Two scientists at the Hungarian Academy of Sciences offer diametrically opposing takes on the government’s plan to restructure public research institutions. They both accuse their opponents of political motivations and ideological bias.

In Magyar Nemzet, political scientist András Körösényi dismisses the government’s argumentations on the need for the subordination of the Hungarian Academy of Science’s (MTA) research centres to government bodies. Körösényi, who himself served as a leader of MTA’s Institute for Political Science points out that the László Palkovics, Mininster of Innovation and Technology could boost innovation from the 1,400 billion in Forints his ministry presides over, even without the additional 40 billion that he wants to take over from the MTA. Körösényi also recalls that the MTA was restructured in 2012, and since then, it has been more successful in international research grant application as well as publication output. Körösényi recommends that the government should spend more on basic research and universities rather than centralizing the operation of the MTA, Hungary’s ‘national gem’ – otherwise Hungary will indeed become a country of uneducated assembly line workers, as feared by the critics of the government, Körösényi concludes.

In a response to Körösényi’s article, László Csaba Szarka, the former director of the Research Centre for Astronomy and Earth Sciences at the MTA accuses the critics of the planned reforms of ideological bias.
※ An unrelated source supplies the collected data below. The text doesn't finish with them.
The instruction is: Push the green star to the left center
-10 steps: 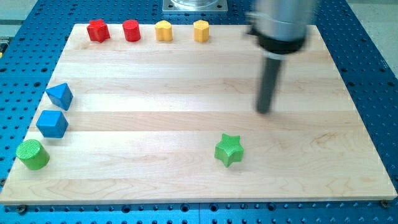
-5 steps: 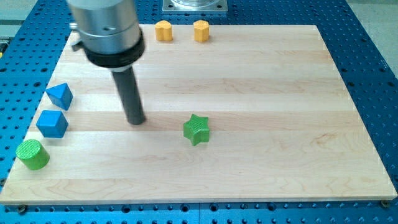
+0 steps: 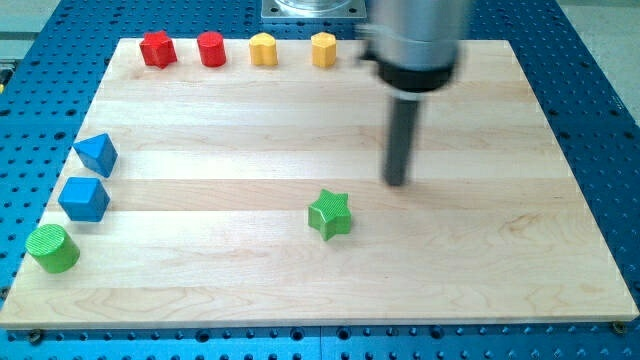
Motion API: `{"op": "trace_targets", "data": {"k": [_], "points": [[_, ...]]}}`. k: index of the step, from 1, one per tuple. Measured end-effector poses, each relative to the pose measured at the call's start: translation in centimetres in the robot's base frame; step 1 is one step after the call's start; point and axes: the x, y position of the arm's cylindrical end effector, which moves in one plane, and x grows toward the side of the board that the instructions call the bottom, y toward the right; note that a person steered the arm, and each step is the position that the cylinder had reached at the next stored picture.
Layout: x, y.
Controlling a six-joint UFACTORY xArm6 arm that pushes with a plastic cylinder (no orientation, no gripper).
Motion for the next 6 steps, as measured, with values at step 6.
{"op": "trace_targets", "data": {"k": [6], "points": [[-0.7,-30.6]]}}
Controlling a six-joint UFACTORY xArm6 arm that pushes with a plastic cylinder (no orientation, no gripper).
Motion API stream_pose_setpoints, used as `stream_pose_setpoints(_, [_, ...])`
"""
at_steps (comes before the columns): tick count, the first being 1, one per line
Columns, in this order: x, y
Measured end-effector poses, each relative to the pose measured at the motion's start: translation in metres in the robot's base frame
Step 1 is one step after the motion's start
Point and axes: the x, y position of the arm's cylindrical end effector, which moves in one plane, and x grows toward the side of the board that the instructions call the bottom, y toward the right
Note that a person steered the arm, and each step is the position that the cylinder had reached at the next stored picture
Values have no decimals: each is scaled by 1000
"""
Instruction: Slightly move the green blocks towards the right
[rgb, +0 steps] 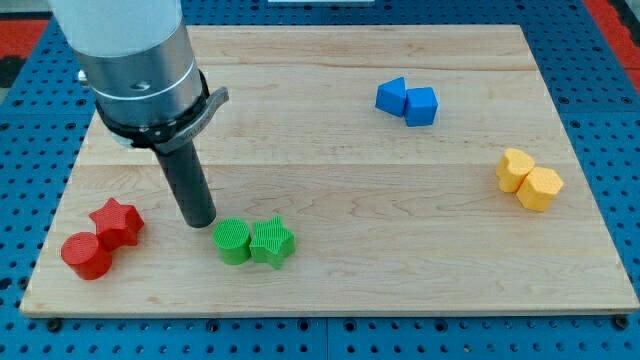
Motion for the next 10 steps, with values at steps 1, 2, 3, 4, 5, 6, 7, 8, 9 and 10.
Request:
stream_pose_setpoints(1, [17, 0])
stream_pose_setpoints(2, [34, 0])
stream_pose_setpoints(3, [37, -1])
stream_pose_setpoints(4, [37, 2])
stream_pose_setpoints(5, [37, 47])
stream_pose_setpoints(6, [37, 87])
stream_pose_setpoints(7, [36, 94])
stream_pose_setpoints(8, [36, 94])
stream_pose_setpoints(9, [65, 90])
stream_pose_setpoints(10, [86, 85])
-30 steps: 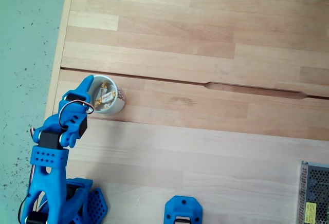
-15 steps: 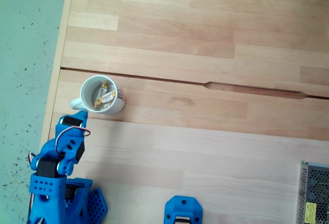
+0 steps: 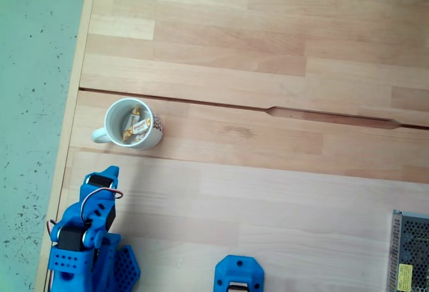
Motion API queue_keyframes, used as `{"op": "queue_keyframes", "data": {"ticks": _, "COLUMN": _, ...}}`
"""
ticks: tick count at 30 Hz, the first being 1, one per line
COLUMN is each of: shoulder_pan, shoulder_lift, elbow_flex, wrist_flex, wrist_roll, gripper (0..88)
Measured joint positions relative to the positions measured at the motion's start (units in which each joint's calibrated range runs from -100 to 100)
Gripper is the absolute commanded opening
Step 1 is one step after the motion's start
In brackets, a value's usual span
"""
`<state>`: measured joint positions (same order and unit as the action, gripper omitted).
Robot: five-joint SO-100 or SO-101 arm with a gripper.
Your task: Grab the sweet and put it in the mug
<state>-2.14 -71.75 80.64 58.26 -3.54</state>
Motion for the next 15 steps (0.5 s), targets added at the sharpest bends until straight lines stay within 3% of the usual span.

Szarka points out that the Hungarian Academy of Sciences is in fact two institutions. The main purpose of the government is to clearly distinguish the MTA Presidium comprising of 17,000 researchers and the network of research centres to make research more efficient. Szarka accuses the government’s critics of using the radical left-wing methods of Saul Alinsky. In a passing remark, Szarka notes that the political views of scientists should not be an issue in organizing research funding, but due to the currently highly polarized public life in Europe, even scientists need to take a clear stand on political issues. In conclusion, Szarka suggests that the MTA research centres that ‘propagate hardcore globalist values in the guise of objective science’ can hardly operate in a national public institution.